Il a souligné que la relation entre son pays et le continent ne relève pas d’une opportunité de circonstance, mais s’inscrit dans une histoire ancienne d’échanges commerciaux à travers la mer Rouge et l’océan Indien. Cette base historique constitue aujourd’hui, selon lui, le fondement d’un partenariat moderne, structuré et orienté vers le développement durable.
Sur le plan économique, il a précisé que les 110 milliards de dollars investis entre 2019 et 2023 représentent l’injection de capitaux la plus importante jamais réalisée par un seul pays sur une période comparable en faveur du continent. L’objectif affiché est de soutenir l’autonomie, l’industrialisation et la diversification des économies africaines.
L’énergie occupe une place centrale dans cette stratégie. Soixante-dix milliards de dollars ont été consacrés aux secteurs de l’énergie et des technologies vertes. À travers les initiatives de Masdar et le programme Etihad 7, les Émirats arabes unis ambitionnent de fournir de l’électricité à 100 millions de personnes d’ici 2035.
Le ministre a également mis en avant la dimension logistique et commerciale du partenariat. Il a évoqué les neuf Accords de Partenariat Économique Global conclus avec plusieurs pays, notamment le Kenya, le Nigéria et la République démocratique du Congo. Ces accords visent à appuyer la Zone de libre-échange continentale africaine et à renforcer les chaînes de valeur régionales.

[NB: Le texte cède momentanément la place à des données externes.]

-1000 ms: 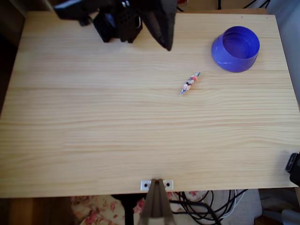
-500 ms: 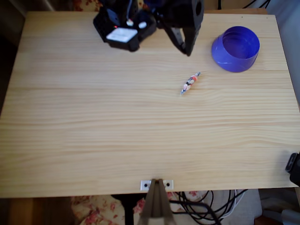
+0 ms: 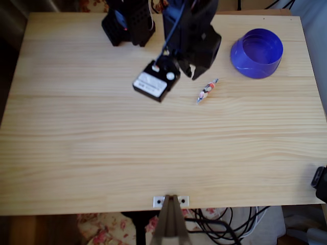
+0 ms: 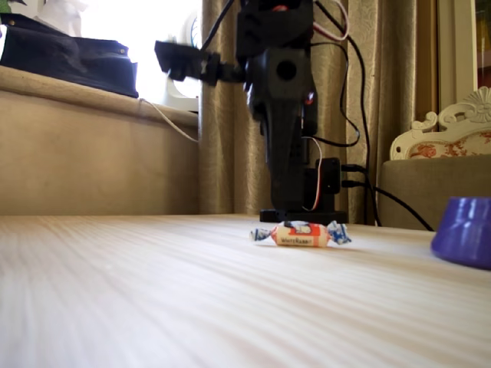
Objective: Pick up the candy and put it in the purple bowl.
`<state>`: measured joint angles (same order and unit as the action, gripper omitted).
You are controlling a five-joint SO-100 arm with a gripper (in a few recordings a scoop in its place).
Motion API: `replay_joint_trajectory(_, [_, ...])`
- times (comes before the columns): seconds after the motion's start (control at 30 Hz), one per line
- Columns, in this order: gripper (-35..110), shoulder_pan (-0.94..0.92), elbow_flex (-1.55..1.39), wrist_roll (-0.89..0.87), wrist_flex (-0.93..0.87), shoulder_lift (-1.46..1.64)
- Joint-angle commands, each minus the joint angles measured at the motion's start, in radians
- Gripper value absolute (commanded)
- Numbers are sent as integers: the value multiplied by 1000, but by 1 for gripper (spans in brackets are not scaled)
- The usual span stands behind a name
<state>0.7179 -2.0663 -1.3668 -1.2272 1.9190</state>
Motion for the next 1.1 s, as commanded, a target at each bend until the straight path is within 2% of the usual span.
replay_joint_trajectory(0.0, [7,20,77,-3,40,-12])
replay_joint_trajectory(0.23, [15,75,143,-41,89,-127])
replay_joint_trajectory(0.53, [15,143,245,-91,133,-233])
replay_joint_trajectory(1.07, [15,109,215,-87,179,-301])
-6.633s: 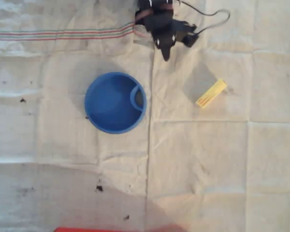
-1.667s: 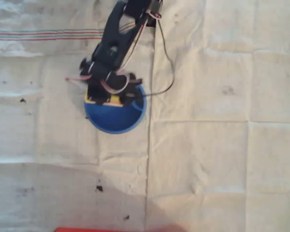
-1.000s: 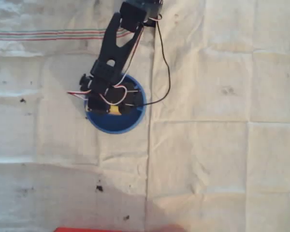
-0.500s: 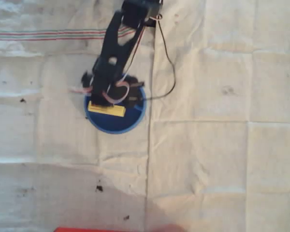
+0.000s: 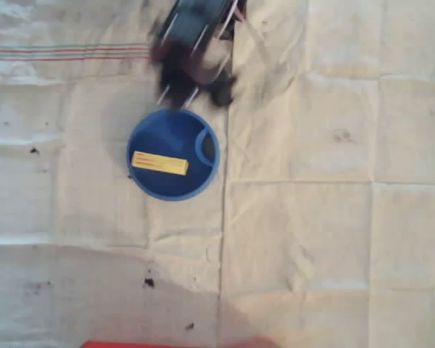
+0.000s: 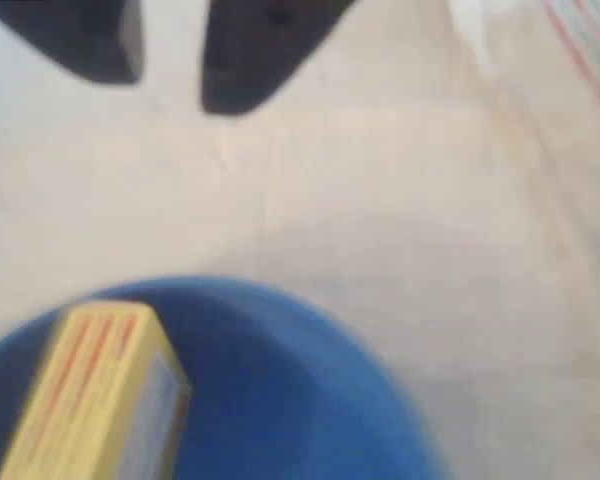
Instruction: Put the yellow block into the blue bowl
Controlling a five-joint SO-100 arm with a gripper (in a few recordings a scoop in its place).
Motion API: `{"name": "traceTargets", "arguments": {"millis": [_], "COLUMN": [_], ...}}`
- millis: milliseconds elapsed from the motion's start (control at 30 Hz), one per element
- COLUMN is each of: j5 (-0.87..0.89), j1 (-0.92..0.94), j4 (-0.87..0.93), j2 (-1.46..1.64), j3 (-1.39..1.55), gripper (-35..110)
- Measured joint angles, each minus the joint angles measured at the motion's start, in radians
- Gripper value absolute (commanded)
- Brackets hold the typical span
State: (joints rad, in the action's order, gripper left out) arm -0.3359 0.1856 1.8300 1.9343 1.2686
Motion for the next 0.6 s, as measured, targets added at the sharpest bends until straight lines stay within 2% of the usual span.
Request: {"name": "traceTargets", "arguments": {"millis": [100, 300, 500, 600], "j5": [0.009, 0.138, 0.288, 0.360], "j1": [-0.103, -0.287, -0.449, -0.474], "j4": [0.000, -0.074, -0.222, -0.288], "j2": [0.250, 0.798, 0.969, 1.012], "j3": [0.206, 0.641, 0.881, 0.963], "gripper": [0, 0, 0, 0]}}
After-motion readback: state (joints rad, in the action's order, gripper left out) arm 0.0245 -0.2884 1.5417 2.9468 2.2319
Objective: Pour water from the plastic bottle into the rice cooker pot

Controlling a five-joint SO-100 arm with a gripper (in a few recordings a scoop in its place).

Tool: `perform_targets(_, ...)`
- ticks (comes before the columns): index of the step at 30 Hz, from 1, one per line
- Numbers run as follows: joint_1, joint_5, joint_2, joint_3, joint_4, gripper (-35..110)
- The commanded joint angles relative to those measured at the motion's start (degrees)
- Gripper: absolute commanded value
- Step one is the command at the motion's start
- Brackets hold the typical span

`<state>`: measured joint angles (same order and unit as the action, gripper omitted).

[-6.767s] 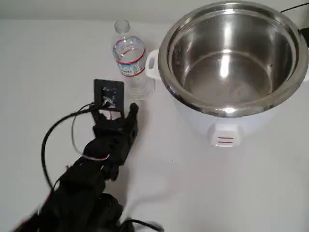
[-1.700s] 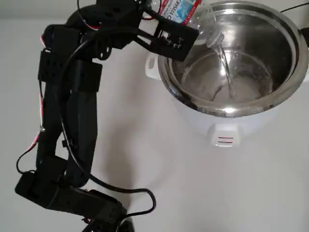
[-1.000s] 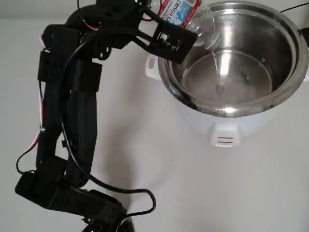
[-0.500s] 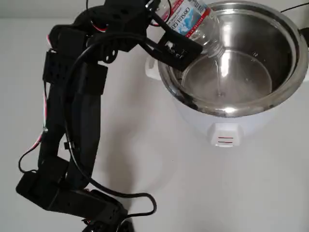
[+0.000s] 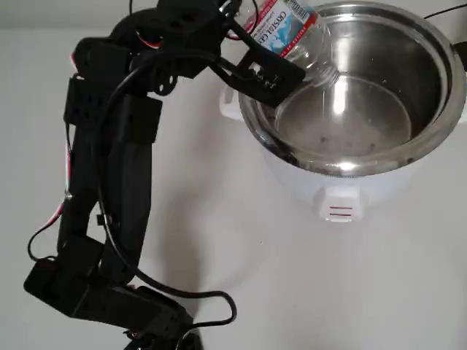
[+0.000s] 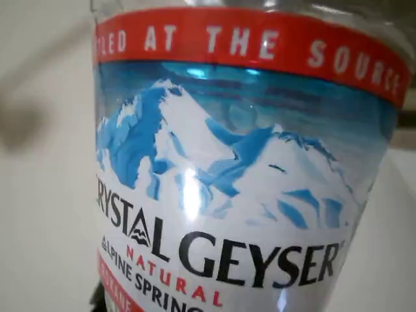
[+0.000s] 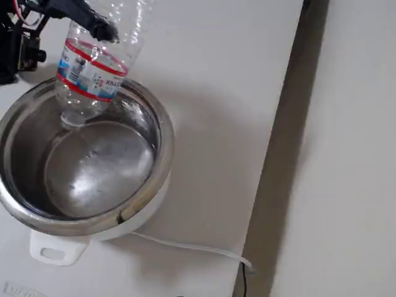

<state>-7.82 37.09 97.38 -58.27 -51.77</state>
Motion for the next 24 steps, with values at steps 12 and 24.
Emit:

Parmi les projets emblématiques cités figurent la modernisation du port de Dar es Salaam et l’extension du port de Luanda, présentées comme des leviers essentiels pour améliorer la compétitivité des économies africaines.

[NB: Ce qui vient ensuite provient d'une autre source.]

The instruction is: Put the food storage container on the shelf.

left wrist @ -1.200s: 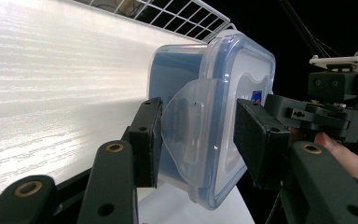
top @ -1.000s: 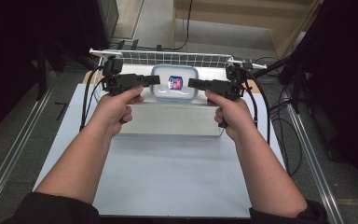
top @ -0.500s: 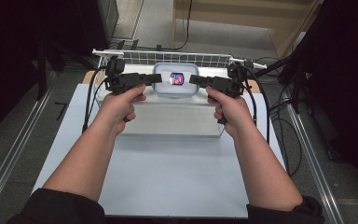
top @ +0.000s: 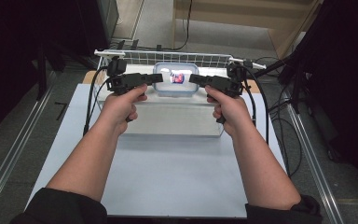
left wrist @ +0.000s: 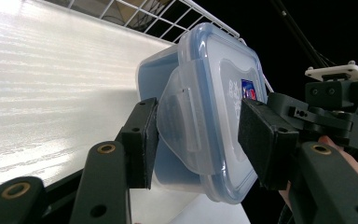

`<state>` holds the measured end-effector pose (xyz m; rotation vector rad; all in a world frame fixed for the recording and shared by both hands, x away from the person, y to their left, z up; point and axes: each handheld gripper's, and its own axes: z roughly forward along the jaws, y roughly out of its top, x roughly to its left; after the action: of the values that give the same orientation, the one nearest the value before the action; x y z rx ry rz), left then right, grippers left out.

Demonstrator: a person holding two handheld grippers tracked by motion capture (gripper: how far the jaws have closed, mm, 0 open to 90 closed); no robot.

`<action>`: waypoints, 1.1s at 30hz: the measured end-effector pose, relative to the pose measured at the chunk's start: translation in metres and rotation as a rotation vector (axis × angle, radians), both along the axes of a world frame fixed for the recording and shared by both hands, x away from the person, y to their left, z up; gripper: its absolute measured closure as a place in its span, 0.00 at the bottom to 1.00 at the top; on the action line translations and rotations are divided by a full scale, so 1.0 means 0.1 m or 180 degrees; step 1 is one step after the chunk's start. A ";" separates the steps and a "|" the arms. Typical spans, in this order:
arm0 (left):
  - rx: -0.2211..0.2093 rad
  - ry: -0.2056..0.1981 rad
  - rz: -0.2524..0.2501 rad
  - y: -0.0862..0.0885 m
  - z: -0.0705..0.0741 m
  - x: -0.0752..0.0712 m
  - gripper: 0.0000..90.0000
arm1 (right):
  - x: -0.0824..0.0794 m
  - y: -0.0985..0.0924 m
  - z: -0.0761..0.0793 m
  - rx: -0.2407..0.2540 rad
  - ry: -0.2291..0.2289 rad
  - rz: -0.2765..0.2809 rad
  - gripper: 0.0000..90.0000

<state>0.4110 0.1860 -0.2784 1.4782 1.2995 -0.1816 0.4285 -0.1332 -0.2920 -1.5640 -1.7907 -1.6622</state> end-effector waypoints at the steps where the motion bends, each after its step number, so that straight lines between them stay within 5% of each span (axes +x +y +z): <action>1: -0.0004 0.0005 -0.0010 0.01 0.00 0.00 0.55 | 0.00 0.00 0.00 0.0000 0.0007 -0.0004 0.56; 26: -0.0142 0.0391 0.0019 0.08 0.09 -0.13 0.60 | -0.13 0.00 0.13 0.0031 0.0258 0.0057 0.62; 33: -0.0176 0.0384 0.0022 0.08 0.07 -0.11 0.60 | -0.11 -0.01 0.11 0.0033 0.0291 0.0055 0.61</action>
<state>0.3998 0.1944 -0.2719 1.4338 1.3849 -0.3039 0.4177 -0.1341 -0.2814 -1.5887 -1.7422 -1.5637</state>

Au-delà des enjeux économiques, le responsable émirati a rappelé que près de 40 % de l’aide publique au développement de son pays est destinée à l’Afrique. Dans cette perspective, les Émirats arabes unis co-organiseront avec le Sénégal, en décembre 2026, la Conférence des Nations Unies sur l’eau, avec l’ambition de porter une voix commune pour la sécurité hydrique mondiale et la résilience climatique.